*TASK TO COMPLETE:* Report every line of the records beneath this task that holds the string "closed".

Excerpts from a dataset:
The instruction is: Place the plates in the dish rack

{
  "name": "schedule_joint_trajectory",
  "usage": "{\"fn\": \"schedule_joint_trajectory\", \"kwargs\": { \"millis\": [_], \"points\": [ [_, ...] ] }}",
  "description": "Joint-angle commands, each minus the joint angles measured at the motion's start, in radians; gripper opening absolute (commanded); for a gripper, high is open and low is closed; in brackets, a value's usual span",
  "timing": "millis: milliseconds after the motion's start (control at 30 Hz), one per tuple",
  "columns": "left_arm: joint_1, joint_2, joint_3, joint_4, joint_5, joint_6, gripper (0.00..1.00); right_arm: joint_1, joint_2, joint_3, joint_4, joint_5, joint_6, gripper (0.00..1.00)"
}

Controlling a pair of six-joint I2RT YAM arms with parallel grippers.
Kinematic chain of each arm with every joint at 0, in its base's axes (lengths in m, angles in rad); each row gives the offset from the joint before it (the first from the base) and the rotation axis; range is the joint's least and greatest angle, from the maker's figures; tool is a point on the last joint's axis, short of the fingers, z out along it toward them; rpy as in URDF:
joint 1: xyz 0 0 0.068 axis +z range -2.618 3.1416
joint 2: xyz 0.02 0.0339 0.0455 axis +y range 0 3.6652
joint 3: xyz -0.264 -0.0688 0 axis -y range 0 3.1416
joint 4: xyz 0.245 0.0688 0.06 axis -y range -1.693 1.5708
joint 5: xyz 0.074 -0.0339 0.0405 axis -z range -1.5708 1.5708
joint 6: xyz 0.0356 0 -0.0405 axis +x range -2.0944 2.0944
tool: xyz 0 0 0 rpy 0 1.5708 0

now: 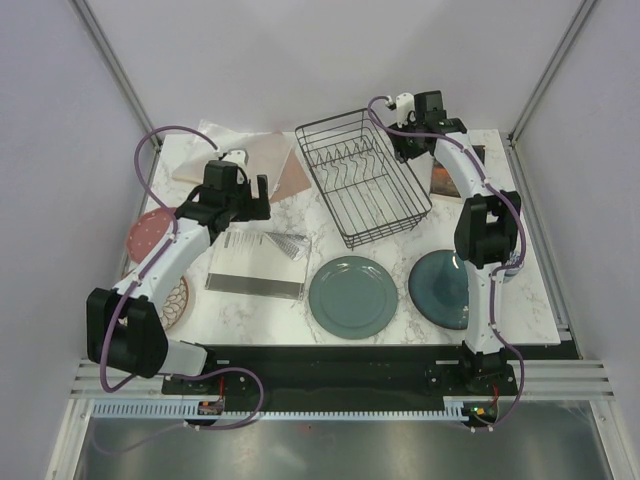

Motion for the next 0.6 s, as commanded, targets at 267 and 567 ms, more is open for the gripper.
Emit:
{"fn": "schedule_joint_trajectory", "kwargs": {
  "millis": [267, 567],
  "points": [
    [-0.002, 0.043, 0.021, 0.035, 0.034, -0.019, 1.00, -0.022, 0.044, 0.070, -0.046, -0.009, -0.006, 0.31],
    [-0.002, 0.067, 0.029, 0.042, 0.047, -0.034, 1.00, -0.034, -0.005, 0.007, -0.056, 0.077, 0.171, 0.00]
  ]
}}
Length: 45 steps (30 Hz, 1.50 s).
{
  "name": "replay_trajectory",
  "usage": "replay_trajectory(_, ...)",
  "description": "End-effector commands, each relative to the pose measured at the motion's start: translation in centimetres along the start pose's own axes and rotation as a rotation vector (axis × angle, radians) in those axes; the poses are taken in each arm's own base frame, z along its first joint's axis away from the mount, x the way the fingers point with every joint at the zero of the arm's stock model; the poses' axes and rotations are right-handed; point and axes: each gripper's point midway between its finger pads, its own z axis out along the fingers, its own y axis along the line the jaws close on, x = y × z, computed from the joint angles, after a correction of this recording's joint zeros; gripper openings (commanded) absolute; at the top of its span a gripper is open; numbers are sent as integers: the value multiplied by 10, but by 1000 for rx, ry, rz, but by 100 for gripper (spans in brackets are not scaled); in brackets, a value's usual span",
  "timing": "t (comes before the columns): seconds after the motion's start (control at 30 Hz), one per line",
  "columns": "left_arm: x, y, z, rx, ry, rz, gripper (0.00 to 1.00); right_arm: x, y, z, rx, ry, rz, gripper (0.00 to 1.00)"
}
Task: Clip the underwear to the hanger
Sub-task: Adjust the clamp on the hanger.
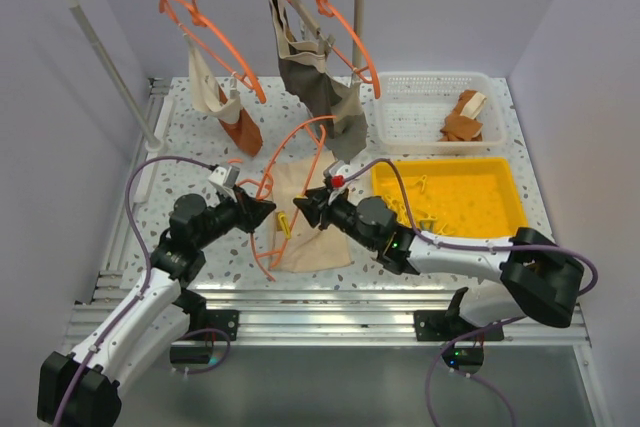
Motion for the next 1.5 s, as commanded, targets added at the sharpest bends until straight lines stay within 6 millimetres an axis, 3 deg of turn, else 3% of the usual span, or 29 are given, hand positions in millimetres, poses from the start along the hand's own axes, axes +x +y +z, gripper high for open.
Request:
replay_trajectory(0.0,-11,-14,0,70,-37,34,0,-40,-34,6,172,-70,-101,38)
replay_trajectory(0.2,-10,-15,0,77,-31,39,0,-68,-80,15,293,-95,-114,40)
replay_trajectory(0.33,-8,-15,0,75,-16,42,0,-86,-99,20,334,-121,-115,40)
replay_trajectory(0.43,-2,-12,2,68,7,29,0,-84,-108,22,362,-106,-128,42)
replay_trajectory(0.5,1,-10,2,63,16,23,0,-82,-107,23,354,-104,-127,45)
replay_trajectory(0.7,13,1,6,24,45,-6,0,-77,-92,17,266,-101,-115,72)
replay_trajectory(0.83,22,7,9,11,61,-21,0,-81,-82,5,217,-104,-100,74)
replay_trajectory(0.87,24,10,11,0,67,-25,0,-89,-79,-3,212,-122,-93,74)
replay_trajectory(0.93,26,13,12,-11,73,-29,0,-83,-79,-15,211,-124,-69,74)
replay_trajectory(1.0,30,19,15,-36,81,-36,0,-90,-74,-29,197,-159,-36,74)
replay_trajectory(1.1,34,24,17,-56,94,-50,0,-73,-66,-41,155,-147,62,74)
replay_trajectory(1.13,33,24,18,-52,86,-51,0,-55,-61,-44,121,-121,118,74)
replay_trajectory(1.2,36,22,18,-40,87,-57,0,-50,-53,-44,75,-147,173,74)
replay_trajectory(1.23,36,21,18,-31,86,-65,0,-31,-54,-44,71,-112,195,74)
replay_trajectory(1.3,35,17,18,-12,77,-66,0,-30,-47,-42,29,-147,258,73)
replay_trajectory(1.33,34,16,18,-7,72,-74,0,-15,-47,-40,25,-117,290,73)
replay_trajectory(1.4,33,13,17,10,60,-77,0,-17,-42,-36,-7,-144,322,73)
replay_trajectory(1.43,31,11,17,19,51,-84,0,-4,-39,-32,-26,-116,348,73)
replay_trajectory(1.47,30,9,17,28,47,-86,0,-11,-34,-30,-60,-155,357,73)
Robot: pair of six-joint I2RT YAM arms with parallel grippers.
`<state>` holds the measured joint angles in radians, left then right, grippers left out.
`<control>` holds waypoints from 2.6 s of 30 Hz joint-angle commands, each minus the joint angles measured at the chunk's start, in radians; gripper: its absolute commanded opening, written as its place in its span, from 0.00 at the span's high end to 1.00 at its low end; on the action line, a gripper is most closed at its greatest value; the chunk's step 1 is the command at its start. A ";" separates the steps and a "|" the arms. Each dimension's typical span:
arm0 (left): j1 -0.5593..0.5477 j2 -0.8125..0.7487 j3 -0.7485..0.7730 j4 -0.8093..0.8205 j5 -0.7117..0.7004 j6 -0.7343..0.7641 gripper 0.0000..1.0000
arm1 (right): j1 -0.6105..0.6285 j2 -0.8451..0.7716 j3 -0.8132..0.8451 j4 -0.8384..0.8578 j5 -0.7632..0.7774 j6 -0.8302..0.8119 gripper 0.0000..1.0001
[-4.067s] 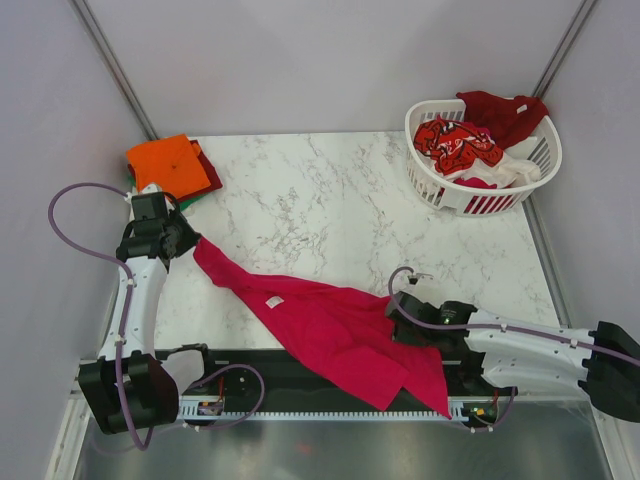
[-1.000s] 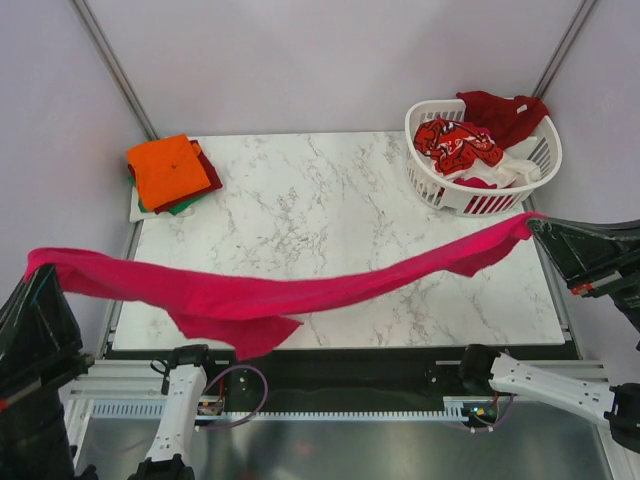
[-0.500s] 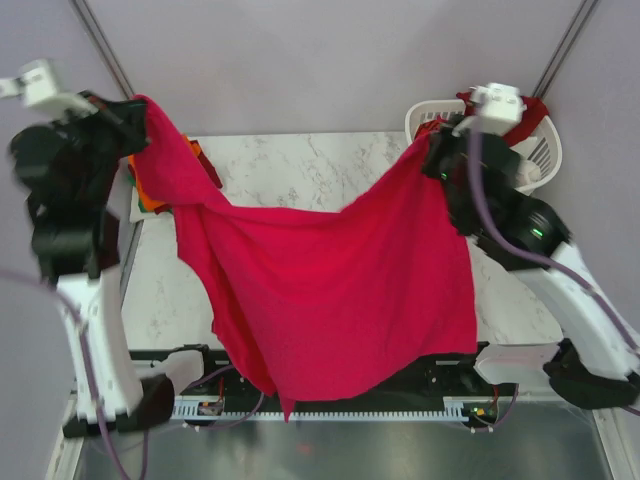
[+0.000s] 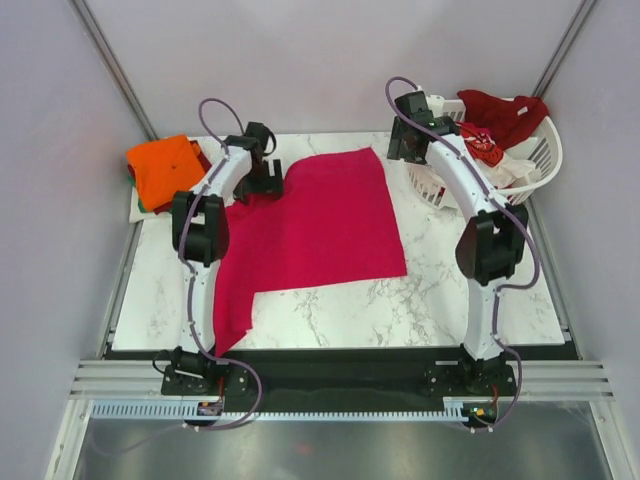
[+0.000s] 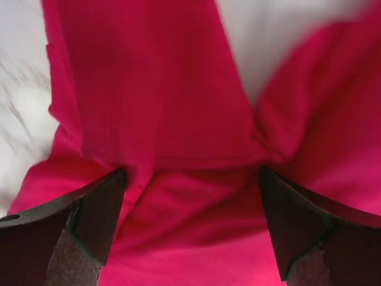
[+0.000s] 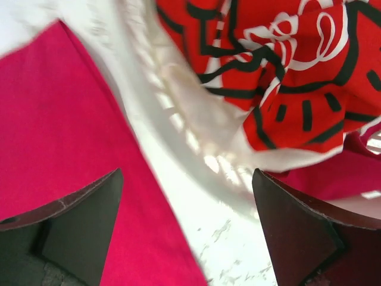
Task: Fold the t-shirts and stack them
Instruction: Flatten the tshirt out
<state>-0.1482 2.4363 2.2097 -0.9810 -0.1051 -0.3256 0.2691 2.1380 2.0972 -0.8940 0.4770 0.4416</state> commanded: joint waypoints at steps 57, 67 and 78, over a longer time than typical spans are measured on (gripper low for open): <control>-0.123 -0.839 -0.938 0.321 -0.084 -0.072 0.30 | 0.114 -1.196 -1.310 0.373 -0.547 0.212 0.17; -0.085 -0.510 -0.667 0.323 -0.234 0.009 0.37 | 0.390 -0.831 -1.180 0.515 -0.502 0.172 0.18; -0.047 -0.277 -0.349 0.302 -0.194 0.037 0.43 | 0.390 -0.727 -1.237 0.563 -0.489 0.103 0.17</control>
<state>-0.2115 2.1254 1.7821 -0.6785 -0.3119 -0.3038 0.6590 1.3960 0.8719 -0.3771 -0.0254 0.5766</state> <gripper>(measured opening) 0.583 0.827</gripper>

*ANSWER FOR THE TASK:*
  "description": "Joint-angle commands, each minus the joint angles measured at the motion's start, in radians; gripper opening absolute (commanded); for a gripper, high is open and low is closed; in brackets, a value's usual span",
`<control>` holds waypoints from 2.6 s of 30 Hz joint-angle commands, each minus the joint angles measured at the chunk's start, in radians; gripper: its absolute commanded opening, written as its place in its span, from 0.00 at the span's high end to 1.00 at its low end; on the action line, a gripper is most closed at its greatest value; the chunk's step 1 is the command at its start. A ";" separates the steps and a "|" the arms. Each dimension's typical span:

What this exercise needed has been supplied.